Data records
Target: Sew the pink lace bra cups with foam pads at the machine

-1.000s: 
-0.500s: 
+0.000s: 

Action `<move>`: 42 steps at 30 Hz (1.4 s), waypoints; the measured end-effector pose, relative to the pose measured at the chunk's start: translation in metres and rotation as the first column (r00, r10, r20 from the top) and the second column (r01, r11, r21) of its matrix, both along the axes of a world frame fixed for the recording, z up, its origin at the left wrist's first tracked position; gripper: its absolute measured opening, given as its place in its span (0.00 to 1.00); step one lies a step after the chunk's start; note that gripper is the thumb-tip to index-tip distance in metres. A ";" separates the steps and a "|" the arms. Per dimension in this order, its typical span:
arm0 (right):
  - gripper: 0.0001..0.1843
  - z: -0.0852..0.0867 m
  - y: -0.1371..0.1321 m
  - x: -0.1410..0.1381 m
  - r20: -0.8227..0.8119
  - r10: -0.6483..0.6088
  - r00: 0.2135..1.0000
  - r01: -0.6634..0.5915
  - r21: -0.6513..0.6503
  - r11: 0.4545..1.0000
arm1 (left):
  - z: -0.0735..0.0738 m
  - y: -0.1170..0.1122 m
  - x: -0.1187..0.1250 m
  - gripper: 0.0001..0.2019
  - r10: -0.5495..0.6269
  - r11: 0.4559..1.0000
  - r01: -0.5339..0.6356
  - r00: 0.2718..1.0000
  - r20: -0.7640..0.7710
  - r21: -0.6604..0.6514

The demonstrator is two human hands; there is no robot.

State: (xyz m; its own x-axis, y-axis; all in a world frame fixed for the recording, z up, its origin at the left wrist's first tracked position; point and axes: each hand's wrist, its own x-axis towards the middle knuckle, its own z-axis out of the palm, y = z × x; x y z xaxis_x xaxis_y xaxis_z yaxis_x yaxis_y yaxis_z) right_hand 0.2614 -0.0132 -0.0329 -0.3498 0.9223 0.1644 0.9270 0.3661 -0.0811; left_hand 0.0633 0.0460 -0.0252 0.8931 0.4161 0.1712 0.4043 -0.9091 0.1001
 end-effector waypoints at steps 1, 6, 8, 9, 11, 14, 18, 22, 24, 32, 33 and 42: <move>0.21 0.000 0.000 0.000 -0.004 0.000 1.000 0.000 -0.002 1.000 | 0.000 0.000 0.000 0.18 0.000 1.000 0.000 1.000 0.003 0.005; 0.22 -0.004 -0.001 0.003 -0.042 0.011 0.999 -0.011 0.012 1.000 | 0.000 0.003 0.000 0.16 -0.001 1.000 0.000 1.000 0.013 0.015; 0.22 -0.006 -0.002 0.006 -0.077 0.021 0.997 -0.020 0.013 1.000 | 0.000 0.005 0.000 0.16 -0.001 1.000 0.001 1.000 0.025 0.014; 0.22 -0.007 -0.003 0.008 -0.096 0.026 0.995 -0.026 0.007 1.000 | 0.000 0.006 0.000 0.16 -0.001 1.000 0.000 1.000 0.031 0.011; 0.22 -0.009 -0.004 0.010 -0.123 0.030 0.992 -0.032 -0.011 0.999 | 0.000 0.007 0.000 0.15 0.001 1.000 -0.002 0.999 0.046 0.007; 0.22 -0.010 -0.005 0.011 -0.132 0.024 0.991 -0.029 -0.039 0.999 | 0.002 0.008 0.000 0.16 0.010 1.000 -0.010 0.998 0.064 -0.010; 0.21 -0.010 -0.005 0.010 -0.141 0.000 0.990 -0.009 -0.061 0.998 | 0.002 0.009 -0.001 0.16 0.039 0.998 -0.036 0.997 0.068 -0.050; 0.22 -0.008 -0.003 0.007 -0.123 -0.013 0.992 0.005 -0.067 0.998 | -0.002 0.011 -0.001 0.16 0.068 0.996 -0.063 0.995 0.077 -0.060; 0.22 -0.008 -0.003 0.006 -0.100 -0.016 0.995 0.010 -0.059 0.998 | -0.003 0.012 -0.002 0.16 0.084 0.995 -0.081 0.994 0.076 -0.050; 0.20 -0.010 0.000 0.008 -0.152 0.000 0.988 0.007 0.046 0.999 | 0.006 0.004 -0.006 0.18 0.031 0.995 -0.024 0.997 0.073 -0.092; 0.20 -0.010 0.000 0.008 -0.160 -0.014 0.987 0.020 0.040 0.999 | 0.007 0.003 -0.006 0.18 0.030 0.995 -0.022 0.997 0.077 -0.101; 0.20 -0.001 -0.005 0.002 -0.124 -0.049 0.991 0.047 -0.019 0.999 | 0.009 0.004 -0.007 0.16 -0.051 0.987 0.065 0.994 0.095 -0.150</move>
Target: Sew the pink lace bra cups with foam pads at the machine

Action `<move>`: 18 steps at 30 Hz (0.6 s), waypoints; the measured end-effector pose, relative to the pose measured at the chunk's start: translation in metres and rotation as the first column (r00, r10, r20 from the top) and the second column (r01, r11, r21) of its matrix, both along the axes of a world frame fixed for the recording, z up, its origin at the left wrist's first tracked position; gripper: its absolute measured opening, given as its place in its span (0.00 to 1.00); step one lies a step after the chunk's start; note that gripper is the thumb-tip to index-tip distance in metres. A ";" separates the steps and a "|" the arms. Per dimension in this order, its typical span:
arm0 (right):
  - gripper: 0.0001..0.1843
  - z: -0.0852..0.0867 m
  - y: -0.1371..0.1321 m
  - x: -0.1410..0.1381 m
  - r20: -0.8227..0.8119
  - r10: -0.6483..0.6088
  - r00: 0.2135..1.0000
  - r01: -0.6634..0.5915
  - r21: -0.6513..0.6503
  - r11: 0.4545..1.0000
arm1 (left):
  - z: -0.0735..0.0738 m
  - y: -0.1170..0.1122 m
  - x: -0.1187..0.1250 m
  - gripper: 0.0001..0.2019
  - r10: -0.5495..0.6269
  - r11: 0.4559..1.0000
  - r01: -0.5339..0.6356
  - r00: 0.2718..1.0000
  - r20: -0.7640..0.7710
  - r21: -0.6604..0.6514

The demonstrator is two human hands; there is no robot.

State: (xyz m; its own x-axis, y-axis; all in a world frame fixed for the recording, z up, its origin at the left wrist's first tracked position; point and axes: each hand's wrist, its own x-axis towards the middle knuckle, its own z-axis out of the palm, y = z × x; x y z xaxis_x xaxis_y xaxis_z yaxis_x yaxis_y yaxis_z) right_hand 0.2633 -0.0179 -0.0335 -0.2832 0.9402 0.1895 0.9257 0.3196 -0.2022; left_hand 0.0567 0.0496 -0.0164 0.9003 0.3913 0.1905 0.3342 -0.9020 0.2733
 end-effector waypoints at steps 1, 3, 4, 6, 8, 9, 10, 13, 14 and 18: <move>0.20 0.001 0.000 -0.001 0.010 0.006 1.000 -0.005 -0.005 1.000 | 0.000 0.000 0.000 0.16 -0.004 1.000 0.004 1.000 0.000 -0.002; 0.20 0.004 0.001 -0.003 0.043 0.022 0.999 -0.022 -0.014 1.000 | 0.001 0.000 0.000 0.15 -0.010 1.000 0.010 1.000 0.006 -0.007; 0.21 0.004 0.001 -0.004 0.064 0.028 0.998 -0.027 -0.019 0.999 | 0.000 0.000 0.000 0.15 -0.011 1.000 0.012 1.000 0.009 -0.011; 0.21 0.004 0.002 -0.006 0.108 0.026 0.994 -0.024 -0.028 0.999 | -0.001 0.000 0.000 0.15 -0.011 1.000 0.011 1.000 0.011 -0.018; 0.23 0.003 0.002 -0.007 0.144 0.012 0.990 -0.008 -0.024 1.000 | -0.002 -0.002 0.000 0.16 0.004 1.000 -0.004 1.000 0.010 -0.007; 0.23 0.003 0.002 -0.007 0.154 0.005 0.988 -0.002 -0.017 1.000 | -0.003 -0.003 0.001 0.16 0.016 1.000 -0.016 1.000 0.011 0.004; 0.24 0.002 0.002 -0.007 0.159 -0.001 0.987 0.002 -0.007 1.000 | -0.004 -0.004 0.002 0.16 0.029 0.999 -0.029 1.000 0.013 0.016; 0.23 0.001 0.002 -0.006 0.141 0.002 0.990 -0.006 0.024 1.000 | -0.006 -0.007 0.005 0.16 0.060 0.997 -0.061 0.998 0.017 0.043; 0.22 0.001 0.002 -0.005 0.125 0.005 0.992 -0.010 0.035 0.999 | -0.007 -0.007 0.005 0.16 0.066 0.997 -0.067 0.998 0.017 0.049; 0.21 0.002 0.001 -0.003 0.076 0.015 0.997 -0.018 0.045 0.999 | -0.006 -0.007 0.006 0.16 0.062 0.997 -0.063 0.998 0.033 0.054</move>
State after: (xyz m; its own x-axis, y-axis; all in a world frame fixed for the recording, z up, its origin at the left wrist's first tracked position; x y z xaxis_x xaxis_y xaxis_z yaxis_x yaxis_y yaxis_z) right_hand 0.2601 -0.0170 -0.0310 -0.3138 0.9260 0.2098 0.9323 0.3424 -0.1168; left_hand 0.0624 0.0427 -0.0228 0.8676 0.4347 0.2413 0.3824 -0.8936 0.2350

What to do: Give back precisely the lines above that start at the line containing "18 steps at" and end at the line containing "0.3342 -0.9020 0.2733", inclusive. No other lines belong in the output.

Your solution:
Action `<move>`: 18 steps at 30 Hz (0.6 s), waypoints; the measured end-effector pose, relative to the pose measured at the chunk's start: translation in metres and rotation as the first column (r00, r10, r20 from the top) and the second column (r01, r11, r21) of its matrix, both along the axes of a world frame fixed for the recording, z up, its origin at the left wrist's first tracked position; gripper: its absolute measured opening, given as its place in its span (0.00 to 1.00); step one lies a step after the chunk's start; note that gripper is the thumb-tip to index-tip distance in metres. A ";" separates the steps and a "|" the arms. Per dimension in this order, its typical span:
arm0 (right):
  - gripper: 0.0001..0.1843
  - z: -0.0852..0.0867 m
  - y: -0.1371..0.1321 m
  - x: -0.1410..0.1381 m
  - r20: -0.8227..0.8119
  - r10: -0.6483..0.6088
  - r00: 0.2135..1.0000
  - r01: -0.6634..0.5915
  - r21: -0.6513..0.6503
  - r11: 0.4545..1.0000
arm1 (left):
  - z: -0.0735..0.0738 m
  - y: -0.1170..0.1122 m
  - x: -0.1187..0.1250 m
  - gripper: 0.0001..0.2019
  - r10: -0.5495..0.6269
  - r11: 0.4559..1.0000
  - r01: -0.5339..0.6356
  - r00: 0.2718..1.0000
  - r20: -0.7640..0.7710
  - r21: -0.6604..0.6514

The demonstrator is two human hands; there is no robot.

State: (xyz m; its own x-axis, y-axis; all in a world frame fixed for the recording, z up, its origin at the left wrist's first tracked position; point and axes: each hand's wrist, its own x-axis towards the middle knuckle, its own z-axis out of the palm, y = z × x; x y z xaxis_x xaxis_y xaxis_z yaxis_x yaxis_y yaxis_z) right_hand 0.2633 -0.0179 -0.0335 -0.2832 0.9402 0.1895 0.9257 0.3196 -0.2022; left_hand 0.0567 0.0496 -0.0164 0.9003 0.3913 0.1905 0.3342 -0.9020 0.2733

What the exercise asked for is complete.